Dr. Shell discussed with Mr. Kiddoo the existence of those worst-case scenarios and injuries she has researched and what led her and Dr. Eric Cohen to create a solution to this problem. Drs Shell and Cohen created a device targeted towards child safety, but applicable to general household safety. This device, called Watch Your Mouth, encapsulates the charger lead with a non-conductive barrier to mitigate the risks associated with the ubiquitous plugged-in charger head from coming in contact with skin, metal, or most worrisome, a child’s mouth.
What Mr. Kiddoo and Dr. Shell recognized is that their end-goal is the same: to reduce the opportunity for electrical-related hazards in a household.
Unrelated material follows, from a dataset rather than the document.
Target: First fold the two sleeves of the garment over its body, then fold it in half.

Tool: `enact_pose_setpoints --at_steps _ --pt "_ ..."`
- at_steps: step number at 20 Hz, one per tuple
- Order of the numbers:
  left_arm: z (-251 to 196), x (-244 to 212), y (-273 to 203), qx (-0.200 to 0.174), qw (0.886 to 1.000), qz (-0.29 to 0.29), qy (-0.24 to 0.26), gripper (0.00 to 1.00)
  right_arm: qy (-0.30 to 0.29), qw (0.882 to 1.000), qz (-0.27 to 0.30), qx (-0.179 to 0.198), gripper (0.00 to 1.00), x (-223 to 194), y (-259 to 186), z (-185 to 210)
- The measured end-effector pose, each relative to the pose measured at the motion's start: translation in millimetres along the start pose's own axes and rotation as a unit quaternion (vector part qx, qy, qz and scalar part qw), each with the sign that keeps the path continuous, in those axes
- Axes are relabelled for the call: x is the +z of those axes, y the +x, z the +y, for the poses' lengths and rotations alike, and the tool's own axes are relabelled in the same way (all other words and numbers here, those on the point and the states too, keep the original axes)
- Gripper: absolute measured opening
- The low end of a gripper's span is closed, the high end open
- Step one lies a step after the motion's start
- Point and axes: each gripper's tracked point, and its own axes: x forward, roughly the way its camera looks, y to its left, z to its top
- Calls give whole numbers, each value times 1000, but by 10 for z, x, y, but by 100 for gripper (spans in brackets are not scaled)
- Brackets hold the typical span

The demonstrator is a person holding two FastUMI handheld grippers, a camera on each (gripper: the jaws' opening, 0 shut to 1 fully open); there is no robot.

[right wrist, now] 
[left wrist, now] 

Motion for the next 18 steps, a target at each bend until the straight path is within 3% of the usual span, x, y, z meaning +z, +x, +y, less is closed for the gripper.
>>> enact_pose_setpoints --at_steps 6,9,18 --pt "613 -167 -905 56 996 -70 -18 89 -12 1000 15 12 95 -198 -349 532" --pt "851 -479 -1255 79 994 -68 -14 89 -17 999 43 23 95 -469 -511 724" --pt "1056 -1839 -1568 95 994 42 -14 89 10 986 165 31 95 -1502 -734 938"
While the CCCA is working hard to reduce the chance that a hazardous item involved in communication cable or connectivity enters the household, Geddy’s Mom is in the household mitigating the hazard that might already be present.
We at Geddy’s Mom rest easier knowing that CCCA exists and is fighting for our health and safety, and we feel very privileged to have their support and encouragement, as well as their acknowledgment that our Watch Your Mouth device is a solution to a mundane but serious life safety issue.